Each assignment is different, so it doesn't do you much good to provide suggestions on how to write Cool programs better. You won't be writing any more of them for this course (other than as test data for the compiler you will be producing). You need to project into the future and think more broadly about the general lessons you should take away from this experience as opposed to just specific ideas aimed at just this previous assignment.

Figure 10

After reflecting on each and every defect in this list (and possibly other pages that you may need to use the Next or Prev links to get to), be sure to click on the Save button as shown in Figure 11.

Figure 11

Once you have finished the last reflection, the only remaining task is to capture your effort for this phase of the process. If you wish to produce more than one effort log, be sure to use the Effort Log links on the right side of the page. When you click on the link as shown in Figure 12, you begin a process of finalization.

Figure 12

If you get to the point of the page shown in Figure 13 and you are not ready to finalize the reflection, please click on the Return link on the right side of the page. If you fill out the form shown in Figure 13 and click on the Update button, the system will update the log and finalize this phase of the process. Clicking as shown below will result in you moving forward to Figure 14.

Figure 13

Figure 14 shows the Course Main Page after all of the PEP Phases have been performed.
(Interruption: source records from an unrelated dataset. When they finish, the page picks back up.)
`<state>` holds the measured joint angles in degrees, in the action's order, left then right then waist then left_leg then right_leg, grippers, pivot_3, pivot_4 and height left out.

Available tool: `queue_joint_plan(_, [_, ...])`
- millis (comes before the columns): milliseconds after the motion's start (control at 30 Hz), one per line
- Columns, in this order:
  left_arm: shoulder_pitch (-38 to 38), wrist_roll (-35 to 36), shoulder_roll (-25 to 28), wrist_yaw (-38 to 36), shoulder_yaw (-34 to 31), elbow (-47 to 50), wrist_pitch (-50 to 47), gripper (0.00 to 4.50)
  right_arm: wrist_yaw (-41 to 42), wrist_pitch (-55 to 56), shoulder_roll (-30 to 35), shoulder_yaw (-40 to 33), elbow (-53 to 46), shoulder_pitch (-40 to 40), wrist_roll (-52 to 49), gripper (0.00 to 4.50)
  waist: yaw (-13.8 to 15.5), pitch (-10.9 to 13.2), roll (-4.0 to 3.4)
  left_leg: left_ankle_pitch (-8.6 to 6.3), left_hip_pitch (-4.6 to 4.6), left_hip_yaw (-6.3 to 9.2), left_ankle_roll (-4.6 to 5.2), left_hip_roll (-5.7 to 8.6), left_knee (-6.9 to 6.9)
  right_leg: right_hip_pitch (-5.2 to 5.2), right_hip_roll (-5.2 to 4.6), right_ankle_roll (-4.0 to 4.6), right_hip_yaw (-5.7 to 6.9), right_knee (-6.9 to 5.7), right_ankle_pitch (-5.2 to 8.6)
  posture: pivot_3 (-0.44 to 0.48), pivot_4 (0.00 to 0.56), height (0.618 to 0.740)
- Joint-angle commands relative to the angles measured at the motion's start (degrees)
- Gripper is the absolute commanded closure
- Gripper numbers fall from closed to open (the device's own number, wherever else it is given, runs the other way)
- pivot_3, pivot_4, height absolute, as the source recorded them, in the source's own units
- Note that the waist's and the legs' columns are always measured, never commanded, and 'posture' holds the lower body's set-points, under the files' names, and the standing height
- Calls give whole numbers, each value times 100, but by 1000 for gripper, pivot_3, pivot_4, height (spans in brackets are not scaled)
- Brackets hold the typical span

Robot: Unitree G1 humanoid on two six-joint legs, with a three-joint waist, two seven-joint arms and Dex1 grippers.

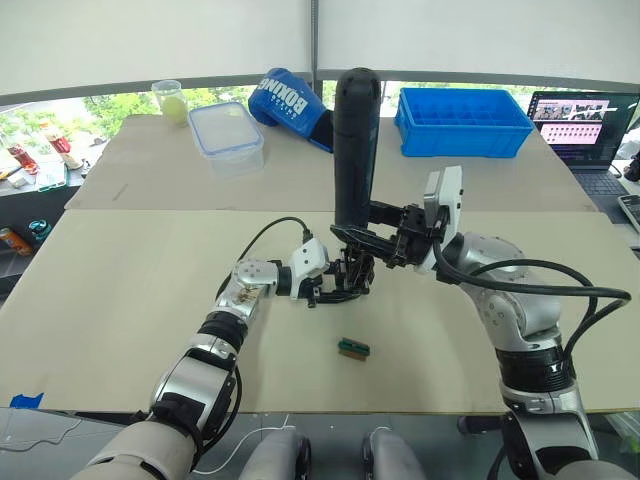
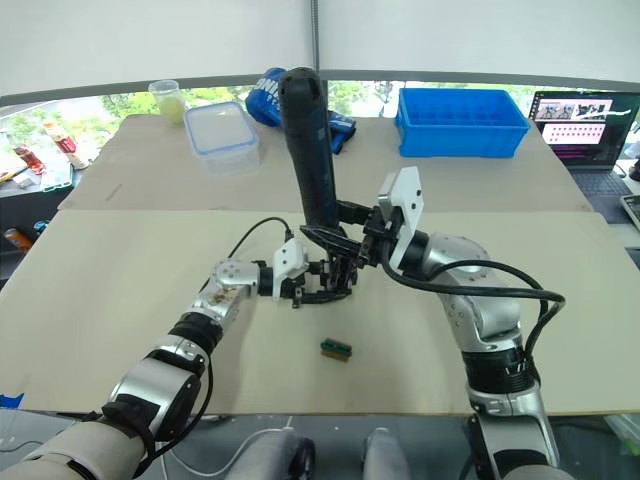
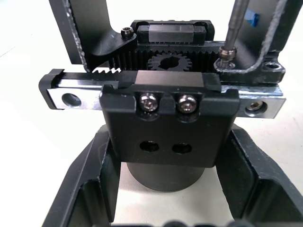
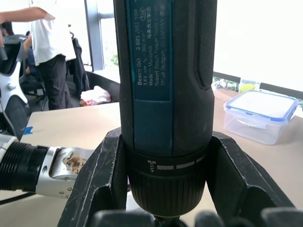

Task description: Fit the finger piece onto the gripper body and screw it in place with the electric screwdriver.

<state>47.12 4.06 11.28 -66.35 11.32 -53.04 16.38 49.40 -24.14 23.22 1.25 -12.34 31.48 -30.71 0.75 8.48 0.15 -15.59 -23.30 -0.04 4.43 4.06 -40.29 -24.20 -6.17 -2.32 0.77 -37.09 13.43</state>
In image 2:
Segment blue plastic compartment bin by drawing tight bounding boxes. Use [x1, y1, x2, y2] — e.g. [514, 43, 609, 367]
[395, 87, 532, 159]

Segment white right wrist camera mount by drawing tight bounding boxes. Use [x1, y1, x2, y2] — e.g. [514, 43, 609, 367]
[377, 167, 426, 272]

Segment open laptop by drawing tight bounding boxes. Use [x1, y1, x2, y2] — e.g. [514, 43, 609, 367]
[528, 89, 640, 224]

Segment thin white cable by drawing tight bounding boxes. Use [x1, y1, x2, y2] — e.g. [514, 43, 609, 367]
[160, 427, 296, 479]

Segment grey rounded robot leg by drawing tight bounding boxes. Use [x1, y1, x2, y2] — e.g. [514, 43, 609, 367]
[360, 427, 414, 480]
[227, 429, 317, 480]

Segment small green finger piece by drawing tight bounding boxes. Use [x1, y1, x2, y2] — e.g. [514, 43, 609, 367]
[319, 338, 354, 360]

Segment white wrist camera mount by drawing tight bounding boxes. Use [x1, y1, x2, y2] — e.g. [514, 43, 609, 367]
[272, 238, 309, 301]
[377, 167, 426, 272]

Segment brown cardboard sheet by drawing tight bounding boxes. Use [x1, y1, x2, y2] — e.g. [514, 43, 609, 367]
[56, 113, 594, 214]

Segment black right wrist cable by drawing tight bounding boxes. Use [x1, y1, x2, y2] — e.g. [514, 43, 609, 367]
[378, 249, 567, 384]

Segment clear plastic cup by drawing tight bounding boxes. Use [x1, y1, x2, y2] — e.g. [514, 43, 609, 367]
[147, 79, 187, 125]

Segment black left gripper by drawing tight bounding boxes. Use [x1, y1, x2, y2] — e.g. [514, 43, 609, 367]
[281, 259, 354, 310]

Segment black electric screwdriver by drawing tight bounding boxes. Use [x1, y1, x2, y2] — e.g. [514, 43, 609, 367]
[277, 66, 347, 232]

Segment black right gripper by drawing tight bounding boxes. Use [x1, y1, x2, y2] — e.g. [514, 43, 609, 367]
[299, 199, 405, 271]

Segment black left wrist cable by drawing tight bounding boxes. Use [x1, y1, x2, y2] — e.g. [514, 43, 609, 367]
[230, 216, 294, 262]

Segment clear food container blue lid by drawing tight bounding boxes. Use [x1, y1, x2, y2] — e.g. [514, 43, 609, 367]
[182, 101, 262, 179]

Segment grey window post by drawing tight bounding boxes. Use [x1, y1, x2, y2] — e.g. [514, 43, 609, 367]
[309, 0, 322, 81]

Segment red labelled bottle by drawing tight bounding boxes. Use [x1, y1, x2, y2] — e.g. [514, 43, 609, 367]
[13, 143, 47, 174]
[42, 122, 91, 169]

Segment white keyboard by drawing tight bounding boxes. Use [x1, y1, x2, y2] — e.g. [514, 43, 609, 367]
[619, 193, 640, 226]

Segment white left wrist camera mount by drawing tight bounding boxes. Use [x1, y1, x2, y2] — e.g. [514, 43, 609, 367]
[272, 238, 309, 301]

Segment orange drink can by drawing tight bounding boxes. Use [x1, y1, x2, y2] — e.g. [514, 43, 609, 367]
[3, 227, 35, 250]

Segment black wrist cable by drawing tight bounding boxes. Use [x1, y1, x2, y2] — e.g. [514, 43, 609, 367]
[378, 249, 567, 384]
[230, 216, 294, 262]

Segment blue printed bag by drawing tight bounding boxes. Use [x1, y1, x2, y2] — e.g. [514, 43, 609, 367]
[244, 67, 358, 155]

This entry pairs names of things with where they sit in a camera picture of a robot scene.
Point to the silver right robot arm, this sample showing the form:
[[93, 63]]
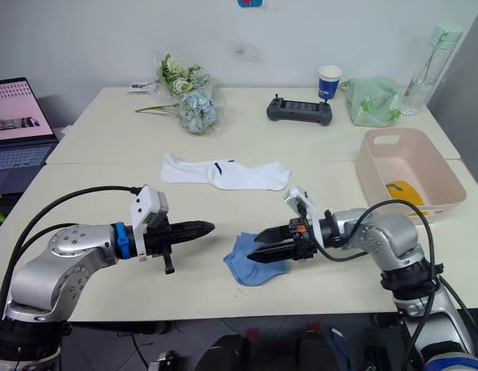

If you click on the assignment title at this point, as shown in Figure 14, the system will take you to a page where you can examine the data you captured as well as the grader's marks and comments. You will not be able to make changes.

Figure 14

Reviewing an Assignment

Figure 15 shows the Review Main page. From here, you can examine information captured about this assignment as well as information about your grade for the assignment. Should you click on this link as shown in Figure 15, the system will take you to a grade summary page that summarizes you PEP grade for this assignment as well as how you relate to the class minimum, average, and maximum for the assignment.

Figure 15

Now that you have been through the entire process, consider going back and rereading all of this documentation with a new set of eyes. The PEP System can be a powerful tool to assist you learn how to plan and how to improve both your performance and your quality. As with most things, nothing comes for free. If you invest in yourself and take time to produce well-considered reflections and lessons learned, you will see improvement by the end of the semester.